An exact transcription of all the records below is required, without any images.

BEGIN Input data

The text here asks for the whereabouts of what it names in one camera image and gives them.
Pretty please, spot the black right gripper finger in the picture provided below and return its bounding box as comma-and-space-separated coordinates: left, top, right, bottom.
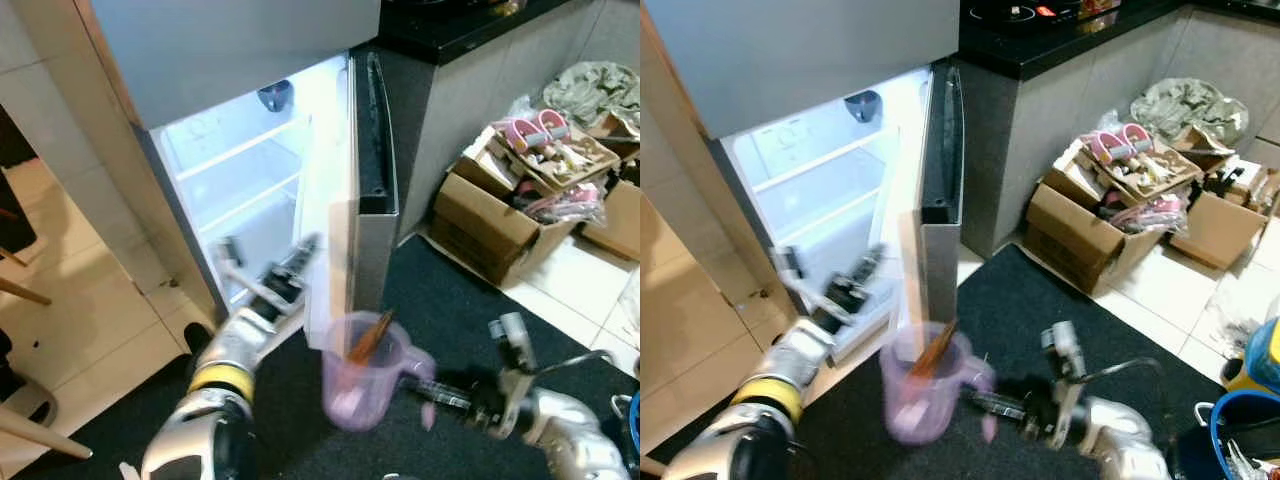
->
965, 392, 1031, 421
415, 385, 479, 416

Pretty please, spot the glass fridge shelf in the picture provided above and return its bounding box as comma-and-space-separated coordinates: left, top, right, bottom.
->
775, 185, 896, 246
745, 130, 901, 196
170, 115, 311, 181
195, 170, 306, 236

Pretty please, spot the grey two-door fridge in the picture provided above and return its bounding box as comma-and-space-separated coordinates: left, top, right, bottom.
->
85, 0, 386, 331
645, 0, 961, 361

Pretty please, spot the black floor mat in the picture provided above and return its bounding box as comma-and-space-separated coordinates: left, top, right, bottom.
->
790, 245, 1241, 480
20, 235, 641, 480

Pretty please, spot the brown wooden spoon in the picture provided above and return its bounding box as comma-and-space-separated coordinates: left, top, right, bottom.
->
348, 310, 396, 366
905, 320, 959, 381

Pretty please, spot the blue bucket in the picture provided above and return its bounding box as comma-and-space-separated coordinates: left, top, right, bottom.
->
1195, 390, 1280, 480
612, 390, 641, 471

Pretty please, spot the grey black-topped kitchen counter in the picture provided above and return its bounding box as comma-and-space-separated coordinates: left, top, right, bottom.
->
955, 0, 1280, 259
378, 0, 641, 241

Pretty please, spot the open cardboard box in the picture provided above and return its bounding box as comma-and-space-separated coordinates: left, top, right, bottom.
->
578, 178, 641, 263
1168, 165, 1280, 271

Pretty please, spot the blue yellow container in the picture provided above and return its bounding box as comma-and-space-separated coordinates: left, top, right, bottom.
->
1240, 318, 1280, 394

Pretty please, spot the flat cardboard tray box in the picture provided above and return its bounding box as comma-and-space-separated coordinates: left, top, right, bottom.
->
1075, 130, 1206, 206
480, 118, 621, 198

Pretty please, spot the black induction hob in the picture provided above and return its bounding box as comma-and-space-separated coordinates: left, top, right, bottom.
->
965, 0, 1111, 26

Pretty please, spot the green crumpled cloth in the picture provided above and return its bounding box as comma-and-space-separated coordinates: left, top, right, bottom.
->
543, 60, 641, 131
1130, 78, 1251, 146

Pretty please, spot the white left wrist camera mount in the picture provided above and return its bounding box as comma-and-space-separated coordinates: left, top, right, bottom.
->
770, 245, 826, 311
215, 235, 263, 306

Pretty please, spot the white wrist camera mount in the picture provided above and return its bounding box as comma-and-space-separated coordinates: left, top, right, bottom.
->
487, 312, 541, 436
1040, 322, 1091, 451
770, 245, 826, 311
215, 235, 263, 306

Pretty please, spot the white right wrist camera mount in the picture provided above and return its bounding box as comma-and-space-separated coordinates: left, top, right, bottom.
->
487, 312, 541, 436
1040, 322, 1091, 451

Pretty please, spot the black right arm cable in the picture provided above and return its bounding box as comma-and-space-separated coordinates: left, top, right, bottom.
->
1075, 358, 1166, 396
525, 350, 616, 386

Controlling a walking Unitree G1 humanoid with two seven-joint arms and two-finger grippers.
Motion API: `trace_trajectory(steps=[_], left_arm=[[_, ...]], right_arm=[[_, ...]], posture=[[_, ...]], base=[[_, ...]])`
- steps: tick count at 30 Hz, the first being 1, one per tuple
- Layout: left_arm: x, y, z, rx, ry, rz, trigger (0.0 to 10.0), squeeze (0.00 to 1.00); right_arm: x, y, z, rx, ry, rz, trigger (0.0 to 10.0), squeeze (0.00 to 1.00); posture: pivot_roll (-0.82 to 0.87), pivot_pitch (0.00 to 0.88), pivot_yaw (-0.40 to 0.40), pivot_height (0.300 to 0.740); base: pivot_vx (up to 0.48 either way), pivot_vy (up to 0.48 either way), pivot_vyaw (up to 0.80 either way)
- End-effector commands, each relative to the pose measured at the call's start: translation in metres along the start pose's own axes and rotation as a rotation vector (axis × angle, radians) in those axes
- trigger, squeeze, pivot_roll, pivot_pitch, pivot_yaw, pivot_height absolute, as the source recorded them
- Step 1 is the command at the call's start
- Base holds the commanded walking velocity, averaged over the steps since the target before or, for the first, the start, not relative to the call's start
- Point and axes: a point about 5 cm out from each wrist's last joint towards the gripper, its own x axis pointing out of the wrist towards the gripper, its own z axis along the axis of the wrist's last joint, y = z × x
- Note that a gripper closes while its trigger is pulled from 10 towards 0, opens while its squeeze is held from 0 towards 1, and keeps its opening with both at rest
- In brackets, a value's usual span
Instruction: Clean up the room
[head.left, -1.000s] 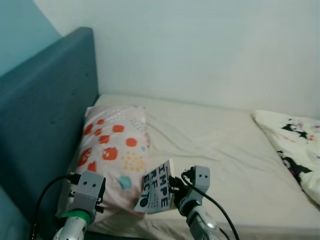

END Input data

Answer box –
The text here asks for the whereabouts of what it names in one camera image and gives them.
Pretty please, spot the black right gripper finger in the picture provided below and return its bounding box as comma-and-space-separated coordinates: left, top, right, bottom.
->
965, 392, 1031, 421
415, 385, 479, 416

Pretty please, spot the glass fridge shelf in the picture provided above and return its bounding box as comma-and-space-separated coordinates: left, top, right, bottom.
->
775, 185, 896, 246
745, 130, 901, 196
170, 115, 311, 181
195, 170, 306, 236

Pretty please, spot the grey two-door fridge in the picture provided above and return its bounding box as comma-and-space-separated coordinates: left, top, right, bottom.
->
85, 0, 386, 331
645, 0, 961, 361

Pretty please, spot the black floor mat in the picture provided above and return its bounding box as comma-and-space-separated coordinates: left, top, right, bottom.
->
790, 245, 1241, 480
20, 235, 641, 480

Pretty please, spot the brown wooden spoon in the picture provided above and return its bounding box as comma-and-space-separated coordinates: left, top, right, bottom.
->
348, 310, 396, 366
905, 320, 959, 381

Pretty please, spot the blue bucket in the picture provided above and return its bounding box as comma-and-space-separated coordinates: left, top, right, bottom.
->
1195, 390, 1280, 480
612, 390, 641, 471

Pretty please, spot the grey black-topped kitchen counter in the picture provided above and return its bounding box as comma-and-space-separated coordinates: left, top, right, bottom.
->
955, 0, 1280, 259
378, 0, 641, 241

Pretty please, spot the open cardboard box in the picture provided above and return its bounding box as comma-and-space-separated coordinates: left, top, right, bottom.
->
578, 178, 641, 263
1168, 165, 1280, 271

Pretty please, spot the blue yellow container in the picture provided above and return its bounding box as comma-and-space-separated coordinates: left, top, right, bottom.
->
1240, 318, 1280, 394

Pretty please, spot the flat cardboard tray box in the picture provided above and return its bounding box as comma-and-space-separated coordinates: left, top, right, bottom.
->
1075, 130, 1206, 206
480, 118, 621, 198

Pretty please, spot the black induction hob in the picture provided above and return its bounding box as comma-and-space-separated coordinates: left, top, right, bottom.
->
965, 0, 1111, 26

Pretty please, spot the green crumpled cloth in the picture provided above and return its bounding box as comma-and-space-separated coordinates: left, top, right, bottom.
->
543, 60, 641, 131
1130, 78, 1251, 146

Pretty please, spot the white left wrist camera mount in the picture provided above and return its bounding box as comma-and-space-separated coordinates: left, top, right, bottom.
->
770, 245, 826, 311
215, 235, 263, 306

Pretty please, spot the white wrist camera mount in the picture provided above and return its bounding box as comma-and-space-separated coordinates: left, top, right, bottom.
->
487, 312, 541, 436
1040, 322, 1091, 451
770, 245, 826, 311
215, 235, 263, 306

Pretty please, spot the white right wrist camera mount in the picture provided above and return its bounding box as comma-and-space-separated coordinates: left, top, right, bottom.
->
487, 312, 541, 436
1040, 322, 1091, 451

Pretty please, spot the black right arm cable in the picture provided above and return its bounding box as comma-and-space-separated coordinates: left, top, right, bottom.
->
1075, 358, 1166, 396
525, 350, 616, 386

Controlling a walking Unitree G1 humanoid with two seven-joint arms and two-finger grippers.
Motion API: `trace_trajectory(steps=[_], left_arm=[[_, ...]], right_arm=[[_, ...]], posture=[[_, ...]], base=[[_, ...]])`
- steps: tick count at 30 Hz, the first being 1, one per tuple
- Layout: left_arm: x, y, z, rx, ry, rz, trigger (0.0 to 10.0), squeeze (0.00 to 1.00); right_arm: x, y, z, rx, ry, rz, trigger (0.0 to 10.0), squeeze (0.00 to 1.00); posture: pivot_roll (-0.82 to 0.87), pivot_pitch (0.00 to 0.88), pivot_yaw (-0.40 to 0.40), pivot_height (0.300 to 0.740); base: pivot_vx (up to 0.48 either way), pivot_vy (up to 0.48 either way), pivot_vyaw (up to 0.80 either way)
- End-effector commands, each relative to the pose measured at the call's start: translation in metres along the start pose's own axes and rotation as a rotation vector (axis × angle, radians) in those axes
- trigger, squeeze, pivot_roll, pivot_pitch, pivot_yaw, pivot_height absolute, as the source recorded them
- Step 1 is the command at the call's start
- Base holds the commanded walking velocity, averaged over the steps since the target before or, for the first, the start, not relative to the call's start
- Point and axes: a point about 5 cm out from each wrist's last joint towards the gripper, its own x axis pointing out of the wrist towards the gripper, its own z axis along the axis of the wrist's last joint, y = z × x
- Note that a gripper closes while its trigger is pulled from 10 towards 0, opens while its squeeze is held from 0 towards 1, and keeps its opening with both at rest
- In brackets, a value's usual span
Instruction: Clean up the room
[head.left, -1.000s] 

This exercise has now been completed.